§ **Problem to work on**
Begin at the line below that has "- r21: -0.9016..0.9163" and stop after the line that has "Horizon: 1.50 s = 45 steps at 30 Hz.". Please restate only those lines, word for word.

§ **Data records**
»»

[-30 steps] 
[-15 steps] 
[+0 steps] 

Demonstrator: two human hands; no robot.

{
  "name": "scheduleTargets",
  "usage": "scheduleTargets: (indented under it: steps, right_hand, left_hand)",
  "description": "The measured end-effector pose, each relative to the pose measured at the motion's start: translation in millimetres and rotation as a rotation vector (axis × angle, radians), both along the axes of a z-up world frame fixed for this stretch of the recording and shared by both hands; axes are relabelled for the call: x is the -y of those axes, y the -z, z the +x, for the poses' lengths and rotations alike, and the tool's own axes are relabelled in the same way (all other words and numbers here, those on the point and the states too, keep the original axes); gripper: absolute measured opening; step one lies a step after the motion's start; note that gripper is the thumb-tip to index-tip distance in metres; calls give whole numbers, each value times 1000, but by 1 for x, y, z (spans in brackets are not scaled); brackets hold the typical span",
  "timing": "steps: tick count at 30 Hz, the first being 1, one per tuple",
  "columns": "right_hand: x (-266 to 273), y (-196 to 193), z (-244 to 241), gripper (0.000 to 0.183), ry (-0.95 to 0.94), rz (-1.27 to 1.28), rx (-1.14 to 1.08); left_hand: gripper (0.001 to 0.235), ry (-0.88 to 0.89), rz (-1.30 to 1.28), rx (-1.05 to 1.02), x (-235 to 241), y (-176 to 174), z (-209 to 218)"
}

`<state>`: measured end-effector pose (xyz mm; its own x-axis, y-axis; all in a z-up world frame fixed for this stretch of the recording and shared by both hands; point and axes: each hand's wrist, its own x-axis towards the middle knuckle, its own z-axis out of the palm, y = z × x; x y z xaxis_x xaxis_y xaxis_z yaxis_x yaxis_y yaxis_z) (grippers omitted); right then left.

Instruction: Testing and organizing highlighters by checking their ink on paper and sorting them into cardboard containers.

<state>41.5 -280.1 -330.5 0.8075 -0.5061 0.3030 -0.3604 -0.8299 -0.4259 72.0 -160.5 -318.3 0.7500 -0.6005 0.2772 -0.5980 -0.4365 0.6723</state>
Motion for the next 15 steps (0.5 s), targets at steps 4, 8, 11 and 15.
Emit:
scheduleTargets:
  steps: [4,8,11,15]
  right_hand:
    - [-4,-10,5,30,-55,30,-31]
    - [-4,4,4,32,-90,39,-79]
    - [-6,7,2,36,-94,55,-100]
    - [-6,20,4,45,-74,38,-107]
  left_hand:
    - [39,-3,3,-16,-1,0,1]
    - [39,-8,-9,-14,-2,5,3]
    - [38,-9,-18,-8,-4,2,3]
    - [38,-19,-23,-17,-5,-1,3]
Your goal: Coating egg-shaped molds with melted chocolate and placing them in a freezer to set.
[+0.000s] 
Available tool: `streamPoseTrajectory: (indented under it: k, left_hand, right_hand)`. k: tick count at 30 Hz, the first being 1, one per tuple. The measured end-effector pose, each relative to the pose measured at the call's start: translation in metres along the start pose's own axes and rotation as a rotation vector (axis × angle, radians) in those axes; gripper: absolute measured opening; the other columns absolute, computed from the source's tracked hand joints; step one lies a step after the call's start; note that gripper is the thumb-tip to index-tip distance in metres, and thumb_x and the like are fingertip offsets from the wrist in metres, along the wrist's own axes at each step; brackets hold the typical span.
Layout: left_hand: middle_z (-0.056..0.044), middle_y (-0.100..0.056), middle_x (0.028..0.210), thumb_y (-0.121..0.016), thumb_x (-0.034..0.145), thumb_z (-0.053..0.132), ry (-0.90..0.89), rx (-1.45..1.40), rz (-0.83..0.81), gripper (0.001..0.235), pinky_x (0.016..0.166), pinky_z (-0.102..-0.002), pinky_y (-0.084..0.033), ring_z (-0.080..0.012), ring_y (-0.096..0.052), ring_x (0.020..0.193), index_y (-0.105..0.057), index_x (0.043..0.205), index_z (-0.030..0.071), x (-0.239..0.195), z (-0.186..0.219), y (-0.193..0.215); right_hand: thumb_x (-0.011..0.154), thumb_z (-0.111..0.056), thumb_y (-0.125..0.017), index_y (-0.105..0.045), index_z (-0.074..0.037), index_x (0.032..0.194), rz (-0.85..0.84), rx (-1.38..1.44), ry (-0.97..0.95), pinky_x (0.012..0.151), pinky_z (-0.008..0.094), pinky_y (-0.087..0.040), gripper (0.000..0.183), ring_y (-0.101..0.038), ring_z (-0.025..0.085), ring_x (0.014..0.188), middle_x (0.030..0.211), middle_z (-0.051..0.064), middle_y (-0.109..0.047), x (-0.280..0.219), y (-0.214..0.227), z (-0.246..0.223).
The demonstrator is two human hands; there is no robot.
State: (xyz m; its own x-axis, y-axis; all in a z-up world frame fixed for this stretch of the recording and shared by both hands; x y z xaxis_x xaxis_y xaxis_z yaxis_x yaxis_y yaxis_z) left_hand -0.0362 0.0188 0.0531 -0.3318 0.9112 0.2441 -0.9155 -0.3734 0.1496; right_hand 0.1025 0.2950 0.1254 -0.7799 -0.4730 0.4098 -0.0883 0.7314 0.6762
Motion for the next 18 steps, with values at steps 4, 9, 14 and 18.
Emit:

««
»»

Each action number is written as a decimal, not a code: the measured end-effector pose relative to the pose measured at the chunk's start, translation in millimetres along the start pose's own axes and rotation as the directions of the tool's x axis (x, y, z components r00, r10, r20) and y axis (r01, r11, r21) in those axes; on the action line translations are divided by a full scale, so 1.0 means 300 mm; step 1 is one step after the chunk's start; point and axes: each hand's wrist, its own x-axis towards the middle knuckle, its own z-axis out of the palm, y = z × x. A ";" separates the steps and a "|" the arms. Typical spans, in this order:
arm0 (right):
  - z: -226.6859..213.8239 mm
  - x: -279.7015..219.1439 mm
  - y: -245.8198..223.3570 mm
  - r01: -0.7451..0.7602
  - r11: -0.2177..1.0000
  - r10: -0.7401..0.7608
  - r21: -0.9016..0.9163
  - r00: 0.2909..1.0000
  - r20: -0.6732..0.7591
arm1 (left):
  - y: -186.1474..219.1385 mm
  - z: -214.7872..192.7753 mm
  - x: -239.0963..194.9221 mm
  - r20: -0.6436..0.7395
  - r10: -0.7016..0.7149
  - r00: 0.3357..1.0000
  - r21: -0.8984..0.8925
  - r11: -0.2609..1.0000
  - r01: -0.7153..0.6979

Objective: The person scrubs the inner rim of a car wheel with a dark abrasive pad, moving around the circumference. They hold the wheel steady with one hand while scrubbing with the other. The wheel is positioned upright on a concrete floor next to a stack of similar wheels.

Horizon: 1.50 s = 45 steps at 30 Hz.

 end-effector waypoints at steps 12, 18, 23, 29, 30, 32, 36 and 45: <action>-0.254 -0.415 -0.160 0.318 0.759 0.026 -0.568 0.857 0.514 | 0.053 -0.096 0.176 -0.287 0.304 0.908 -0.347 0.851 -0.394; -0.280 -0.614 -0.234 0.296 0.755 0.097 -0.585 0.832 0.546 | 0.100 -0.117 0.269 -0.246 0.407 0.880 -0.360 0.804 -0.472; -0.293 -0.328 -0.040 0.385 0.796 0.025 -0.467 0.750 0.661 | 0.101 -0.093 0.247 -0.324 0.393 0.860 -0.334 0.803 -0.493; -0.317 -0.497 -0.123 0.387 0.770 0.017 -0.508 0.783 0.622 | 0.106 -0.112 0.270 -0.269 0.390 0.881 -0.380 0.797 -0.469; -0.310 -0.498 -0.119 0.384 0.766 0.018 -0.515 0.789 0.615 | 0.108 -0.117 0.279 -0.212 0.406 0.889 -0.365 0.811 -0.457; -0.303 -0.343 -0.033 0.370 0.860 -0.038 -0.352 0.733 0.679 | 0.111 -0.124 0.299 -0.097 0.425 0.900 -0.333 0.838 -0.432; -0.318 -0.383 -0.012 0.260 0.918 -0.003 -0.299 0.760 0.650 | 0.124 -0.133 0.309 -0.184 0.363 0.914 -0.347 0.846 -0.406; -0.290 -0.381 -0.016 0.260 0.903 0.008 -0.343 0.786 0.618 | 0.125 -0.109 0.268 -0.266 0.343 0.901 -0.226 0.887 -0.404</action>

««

§ **Exercise response**
  - r21: -0.9016..0.9163
  - r00: 0.2909..1.0000
  - r20: -0.6732..0.7591
arm1 (left):
  - y: -186.1474..219.1385 mm
  - z: -214.7872..192.7753 mm
  - x: -239.0963..194.9221 mm
  - r20: -0.6436..0.7395
  - r10: -0.7016..0.7149
  - r00: 0.3357..1.0000
  - r21: -0.8984..0.8925
  - r11: -0.2609..1.0000
  - r01: -0.7153..0.6979

Objective: The person scrubs the inner rim of a car wheel with a dark abrasive pad, moving around the circumference. They hold the wheel steady with one hand while scrubbing with the other. The wheel is positioned upright on a concrete floor next to a stack of similar wheels.

Horizon: 1.50 s = 45 steps at 30 Hz.

There is nothing more to this answer.